La patologia dovuta al sovraccarico è senza dubbio quella più frequente oggi e questo deriva dal fatto, come detto, della poca consapevolezza sui carichi di chi si allena che è a sua volta dovuta al fatto che troppo spesso queste persone non sono seguite e si allenano da soli. Pensare di essere atleti da soli non è possibile.”

Giacomo Catalani:
“Come valuti i sintomi principali che possono indicare una strategia sbagliata nella preparazione?”

Fabio Morbidini:

“I sintomi possono essere davvero tanti e spesso sono silenti. Spesso una grande difficoltà per noi professionisti è capire se l’atleta ti sta dando un feedback perché è timoroso oppure perché il problema c’è davvero. Sei quindi sempre a un bivio tra scegliere di intervenire o meno, con il dubbio se stai intervenendo per dare importanza a una sua insicurezza o perché il problema c’è ed è concreto.

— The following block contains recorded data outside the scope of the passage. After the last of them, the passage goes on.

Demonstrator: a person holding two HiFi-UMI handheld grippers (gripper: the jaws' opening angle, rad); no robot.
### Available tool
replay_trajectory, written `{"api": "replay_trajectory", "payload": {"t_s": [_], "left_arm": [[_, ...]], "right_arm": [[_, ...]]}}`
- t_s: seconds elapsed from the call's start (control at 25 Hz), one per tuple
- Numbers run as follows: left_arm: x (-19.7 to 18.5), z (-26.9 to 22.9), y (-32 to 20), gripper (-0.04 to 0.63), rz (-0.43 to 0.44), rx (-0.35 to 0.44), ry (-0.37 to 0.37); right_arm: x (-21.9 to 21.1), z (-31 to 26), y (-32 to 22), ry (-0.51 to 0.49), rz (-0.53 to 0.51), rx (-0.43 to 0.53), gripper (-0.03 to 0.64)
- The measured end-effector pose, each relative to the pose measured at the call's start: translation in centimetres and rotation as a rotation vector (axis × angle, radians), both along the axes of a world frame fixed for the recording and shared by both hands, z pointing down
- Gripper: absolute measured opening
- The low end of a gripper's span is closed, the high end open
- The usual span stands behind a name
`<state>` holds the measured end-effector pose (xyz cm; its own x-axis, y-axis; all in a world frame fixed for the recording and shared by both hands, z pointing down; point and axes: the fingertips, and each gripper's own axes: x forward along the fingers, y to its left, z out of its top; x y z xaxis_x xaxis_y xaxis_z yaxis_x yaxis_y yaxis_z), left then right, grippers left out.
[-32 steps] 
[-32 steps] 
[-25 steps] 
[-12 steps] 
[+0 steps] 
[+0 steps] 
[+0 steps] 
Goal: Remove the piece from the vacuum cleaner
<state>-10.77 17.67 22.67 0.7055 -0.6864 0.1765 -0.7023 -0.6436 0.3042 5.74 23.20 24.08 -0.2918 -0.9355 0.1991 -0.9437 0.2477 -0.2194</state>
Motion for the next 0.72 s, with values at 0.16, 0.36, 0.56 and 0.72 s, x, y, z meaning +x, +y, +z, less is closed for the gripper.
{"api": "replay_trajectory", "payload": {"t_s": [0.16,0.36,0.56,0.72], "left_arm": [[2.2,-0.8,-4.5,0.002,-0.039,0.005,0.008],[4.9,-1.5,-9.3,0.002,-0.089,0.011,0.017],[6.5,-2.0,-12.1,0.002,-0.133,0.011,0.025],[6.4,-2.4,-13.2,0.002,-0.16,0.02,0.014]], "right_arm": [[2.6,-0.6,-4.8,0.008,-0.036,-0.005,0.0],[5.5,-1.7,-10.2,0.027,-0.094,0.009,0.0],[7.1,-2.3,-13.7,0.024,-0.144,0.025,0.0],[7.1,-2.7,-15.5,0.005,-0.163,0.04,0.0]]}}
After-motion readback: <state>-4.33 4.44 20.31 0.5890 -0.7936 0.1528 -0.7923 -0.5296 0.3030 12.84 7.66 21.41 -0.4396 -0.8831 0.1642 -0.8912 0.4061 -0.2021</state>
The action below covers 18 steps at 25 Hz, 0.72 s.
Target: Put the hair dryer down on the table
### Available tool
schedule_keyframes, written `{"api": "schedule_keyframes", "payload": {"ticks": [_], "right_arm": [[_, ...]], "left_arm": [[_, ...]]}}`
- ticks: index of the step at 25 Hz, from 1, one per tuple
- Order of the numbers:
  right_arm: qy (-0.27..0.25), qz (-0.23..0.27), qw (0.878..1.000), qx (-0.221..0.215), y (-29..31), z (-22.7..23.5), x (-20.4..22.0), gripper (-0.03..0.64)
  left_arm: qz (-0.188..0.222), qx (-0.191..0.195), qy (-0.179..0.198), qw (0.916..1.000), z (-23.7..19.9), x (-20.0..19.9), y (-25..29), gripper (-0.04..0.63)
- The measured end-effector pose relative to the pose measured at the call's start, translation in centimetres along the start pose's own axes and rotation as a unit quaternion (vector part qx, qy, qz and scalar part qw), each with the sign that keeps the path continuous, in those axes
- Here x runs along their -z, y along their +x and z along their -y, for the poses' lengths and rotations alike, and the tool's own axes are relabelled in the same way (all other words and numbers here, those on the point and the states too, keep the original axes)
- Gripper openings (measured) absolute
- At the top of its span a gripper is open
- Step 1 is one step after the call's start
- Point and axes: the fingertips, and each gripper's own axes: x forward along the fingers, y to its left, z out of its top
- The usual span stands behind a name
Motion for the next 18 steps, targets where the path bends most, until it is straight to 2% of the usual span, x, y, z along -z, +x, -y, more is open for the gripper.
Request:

Con gli atleti, soprattutto quelli di alto livello, bisogna stare con le antenne alzate in ogni momento. Le loro esigenze sono giustamente altissime, quindi ogni volta che devi fare una scelta sai che inciderà o che potrà incidere anche moltissimo nelle sue condizioni immediate, ma soprattutto su quelle a lungo termine. La massima attenzione ogni volta che si deve decidere se intervenire o meno su un atleta è obbligatoria.”

Giacomo Catalani:
“Quale è la difficoltà maggiore del tuo lavoro quotidiano?”

Fabio Morbidini:

“Oggi più che mai credo sia necessario per chi svolge il nostro lavoro dare molta attenzione all’aspetto dell’ascolto. Prima di agire con un paziente bisogna saperlo ascoltare. Dobbiamo ascoltarlo perché è lì perché ha bisogno di aiuto. Non è facile però ascoltare ogni giorno tante persone con la massima attenzione, soprattutto dopo 25 anni in cui fai questo mestiere e ha ascoltato migliaia di persone.

In questo senso c’è da dire che troppe persone vogliono solo sentirsi dire quello che desiderano, cercano solo informazioni ma poi non hanno la determinazione per iniziare nessun percorso serio. Oggi mi capita spesso di rendermi conto di parlare con persone che quasi sicuramente non seguiranno i miei consigli, tanto meno perseguiranno con la giusta determinazione gli obiettivi che avrebbero bisogno di porsi. Ecco, questo aspetto oggi a 48 anni è il lato più difficile del mio lavoro.”